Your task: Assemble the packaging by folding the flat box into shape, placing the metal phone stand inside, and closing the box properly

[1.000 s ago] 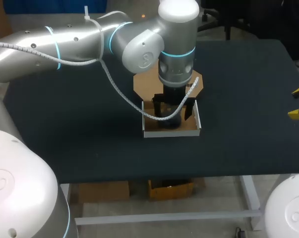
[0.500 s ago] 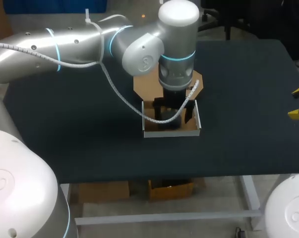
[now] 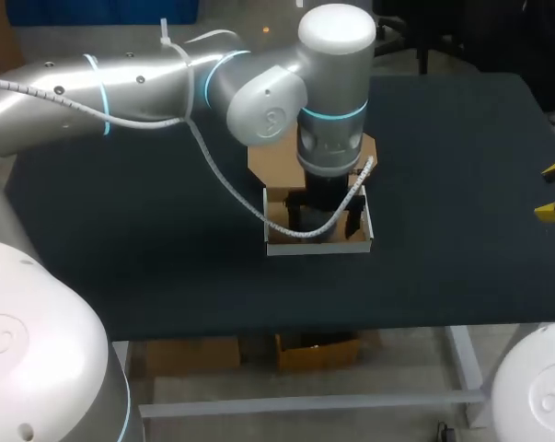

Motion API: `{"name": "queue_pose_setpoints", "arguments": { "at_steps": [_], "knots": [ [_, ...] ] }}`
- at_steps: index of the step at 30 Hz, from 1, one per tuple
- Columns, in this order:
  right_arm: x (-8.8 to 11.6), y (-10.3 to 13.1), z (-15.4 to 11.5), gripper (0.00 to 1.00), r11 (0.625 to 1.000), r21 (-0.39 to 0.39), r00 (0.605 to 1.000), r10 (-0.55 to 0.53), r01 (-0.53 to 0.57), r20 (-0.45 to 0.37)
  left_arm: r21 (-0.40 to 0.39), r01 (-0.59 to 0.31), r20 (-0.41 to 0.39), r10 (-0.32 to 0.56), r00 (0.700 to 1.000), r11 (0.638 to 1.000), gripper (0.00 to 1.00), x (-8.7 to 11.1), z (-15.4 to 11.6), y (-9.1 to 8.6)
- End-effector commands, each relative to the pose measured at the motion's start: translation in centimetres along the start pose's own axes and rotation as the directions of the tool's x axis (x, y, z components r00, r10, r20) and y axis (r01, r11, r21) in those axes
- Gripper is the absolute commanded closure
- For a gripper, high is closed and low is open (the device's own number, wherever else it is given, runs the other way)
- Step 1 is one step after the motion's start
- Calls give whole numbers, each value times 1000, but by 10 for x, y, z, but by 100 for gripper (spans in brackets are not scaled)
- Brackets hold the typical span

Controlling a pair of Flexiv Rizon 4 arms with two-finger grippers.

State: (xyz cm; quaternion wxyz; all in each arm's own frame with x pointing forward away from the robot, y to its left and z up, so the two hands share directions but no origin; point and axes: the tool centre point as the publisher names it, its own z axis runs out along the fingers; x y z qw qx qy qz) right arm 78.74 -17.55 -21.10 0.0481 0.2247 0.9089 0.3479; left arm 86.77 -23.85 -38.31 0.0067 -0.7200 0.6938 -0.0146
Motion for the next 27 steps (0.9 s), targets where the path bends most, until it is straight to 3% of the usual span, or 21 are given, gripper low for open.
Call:
{"name": "queue_pose_setpoints", "arguments": {
  "at_steps": [1,27],
  "knots": [
    [1,0,-1,0,1000,0,1000,0,0,-1,6,0,0,0,1000,1000,0,0,-3,11],
    [1,0,-1,0,1000,0,1000,0,0,-1,-50,8,-8,-9,1000,999,0,2,-1,61]
  ]
}}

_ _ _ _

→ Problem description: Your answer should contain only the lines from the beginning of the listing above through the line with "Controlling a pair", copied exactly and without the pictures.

→ Written response:
Your task: Assemble the packaging by folding the flat box into shape, placing the metal phone stand inside, and closing the box properly

[1.000 s ago] 
[0.500 s ago] 
[now] 

Motion API: `{"name": "queue_pose_setpoints", "arguments": { "at_steps": [_], "knots": [ [_, ...] ] }}`
- at_steps: index of the step at 30 Hz, from 1, one per tuple
- Columns, in this order:
  right_arm: x (-8.8 to 11.6), y (-10.3 to 13.1), z (-15.4 to 11.5), gripper (0.00 to 1.00), r11 (0.625 to 1.000), r21 (-0.39 to 0.39), r00 (0.605 to 1.000), r10 (-0.55 to 0.53), r01 (-0.53 to 0.57), r20 (-0.45 to 0.37)
  left_arm: r21 (-0.40 to 0.39), r01 (-0.59 to 0.31), r20 (-0.41 to 0.39), r10 (-0.32 to 0.56), r00 (0.700 to 1.000), r11 (0.638 to 1.000), gripper (0.00 to 1.00), x (-8.7 to 11.1), z (-15.4 to 11.6), y (-9.1 to 8.6)
- End-effector commands, each relative to the pose measured at the motion's start: translation in centimetres along the start pose's own axes and rotation as the directions of the tool's x axis (x, y, z components r00, r10, r20) and y axis (r01, r11, r21) in those axes
- Gripper is the absolute commanded closure
- For a gripper, high is closed and low is open (the device's own number, wherever else it is given, runs the other way)
- Step 1 is one step after the motion's start
- Calls give whole numbers, each value times 1000, but by 10 for x, y, z, but by 100 for gripper (spans in brackets are not scaled)
- Brackets hold the typical span

Controlling a pair of Flexiv Rizon 4 arms with two-finger grippers.

The requested output has now been given in full.